Grâce à une recherche d'images inversée, EuroVerify a pu retracer les premiers plans de la vidéo à partir d'images de l'AFP disponibles sur YouTube, qui montrent une scène de crime à Paris en octobre 2022 - et non le 29 juin 2025.
En outre, le chirurgien qui apparaît dans la vidéo affirme avoir travaillé à l'Hôpital américain de Paris. Ce cabinet privé de soins de santé a déclaré à EuroVerify qu'il n'avait aucun dossier concernant un chirurgien du nom de François Faivre.
Bien que le visage du faux chirurgien puisse être celui d'une personne réelle, il cligne à peine des yeux dans la vidéo, ce qui indique que son discours a probablement été généré par une IA.
Malgré les preuves accablantes que l'histoire du chirurgien est fausse, les théories du complot utilisent des éléments subtils qui sèment le doute, comme l'affirmation du narrateur selon laquelle Brigitte Macron a changé de sexe à l'Hôpital américain de Paris.
Cette affirmation est intentionnelle et semble jouer sur des histoires déjà établies, étant donné qu'en 2019, Brigitte Macron a poursuivi le magazine Closer pour atteinte à sa vie privée, après que la publication a indiqué que la première dame avait subi une chirurgie plastique de trois heures à l'Hôpital américain de Paris en juillet.

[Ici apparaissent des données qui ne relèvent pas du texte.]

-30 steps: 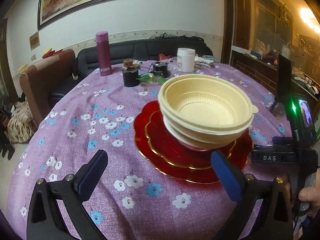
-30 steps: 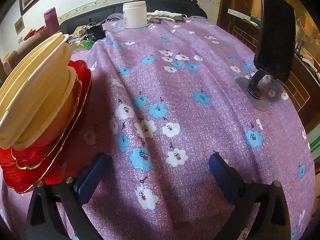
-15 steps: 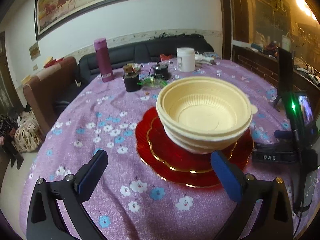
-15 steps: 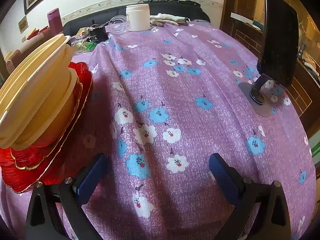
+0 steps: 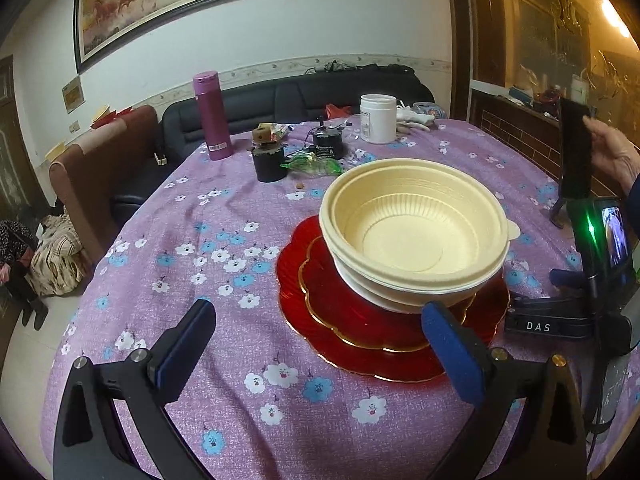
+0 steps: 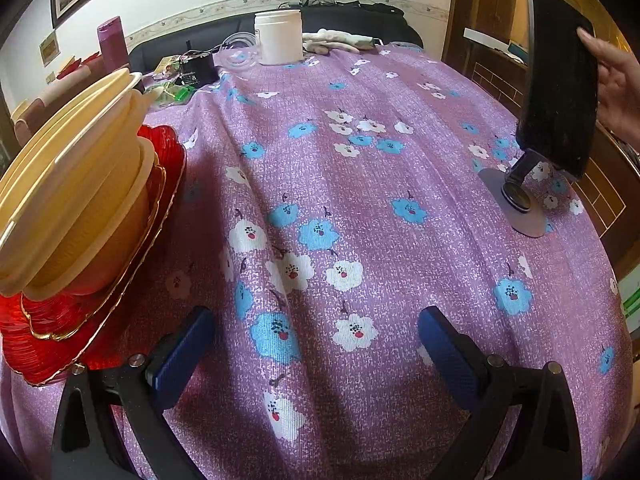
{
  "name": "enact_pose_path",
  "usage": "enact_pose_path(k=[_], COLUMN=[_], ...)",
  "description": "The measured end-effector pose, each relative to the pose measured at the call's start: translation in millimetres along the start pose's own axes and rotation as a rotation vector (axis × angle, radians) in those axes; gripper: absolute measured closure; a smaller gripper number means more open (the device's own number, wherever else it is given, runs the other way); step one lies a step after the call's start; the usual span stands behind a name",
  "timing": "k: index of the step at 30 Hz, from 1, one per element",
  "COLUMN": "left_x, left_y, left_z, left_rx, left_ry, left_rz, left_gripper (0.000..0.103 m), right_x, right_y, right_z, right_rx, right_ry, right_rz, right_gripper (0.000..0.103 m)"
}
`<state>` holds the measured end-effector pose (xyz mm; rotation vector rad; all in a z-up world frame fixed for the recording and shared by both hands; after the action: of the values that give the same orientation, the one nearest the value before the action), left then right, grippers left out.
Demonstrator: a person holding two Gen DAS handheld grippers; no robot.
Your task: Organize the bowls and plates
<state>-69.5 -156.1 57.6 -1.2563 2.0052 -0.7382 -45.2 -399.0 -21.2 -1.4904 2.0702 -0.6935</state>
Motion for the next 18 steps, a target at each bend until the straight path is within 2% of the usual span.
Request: enact_pose_path(k=[10,15,18], left_x=[7,10,11], left_y=[1,2,3], left_z=[1,7,6], left_rx=[0.017,-0.005,0.002], left_ry=[0.024,0.054,0.034], left_rz=[0.008,0.016,0.011], left_gripper=[0.0,0.0,0.0], right_x=[0,0,0], right_y=[0,0,0], right_z=[0,0,0], right_rx=[0.0,0.0,0.001], right_ry=[0.0,0.0,0.0], right_rz=[0.0,0.0,0.0], right_gripper=[0.001,0.001,0.001])
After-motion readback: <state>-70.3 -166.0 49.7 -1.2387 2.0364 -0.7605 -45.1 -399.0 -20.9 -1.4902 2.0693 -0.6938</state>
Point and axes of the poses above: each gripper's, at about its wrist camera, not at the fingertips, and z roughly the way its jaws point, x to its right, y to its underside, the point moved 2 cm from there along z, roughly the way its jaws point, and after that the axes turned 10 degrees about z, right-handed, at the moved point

"Ils prennent de prétendues preuves médicales, par exemple que telle personne a été hospitalisée à tel moment, sachant que la personne en question ne nous dira pas pourquoi elle a été hospitalisée", a déclaré Webster à EuroVerify.
Dans ce cas, les théoriciens du complot pourraient profiter du fait que les hommes politiques et leurs partenaires abordent rarement les rumeurs de chirurgie plastique, "dans la sphère politique, il y a également un désir de ne pas paraître vain ou superficiel en ce qui concerne l'apparence, au-delà de l'apparence politique", a ajouté Webster.
"Aucune preuve n'est suffisante pour mettre fin à la rumeur. Même si Brigitte Macron partageait son acte de naissance, les internautes pourraient prétendre qu'il a été falsifié ou modifié", a ajouté Webster. "Même si les Macron gagnent le procès en diffamation contre Candace Owens, je ne pense pas qu'il y aura un impact sur les affirmations en ligne".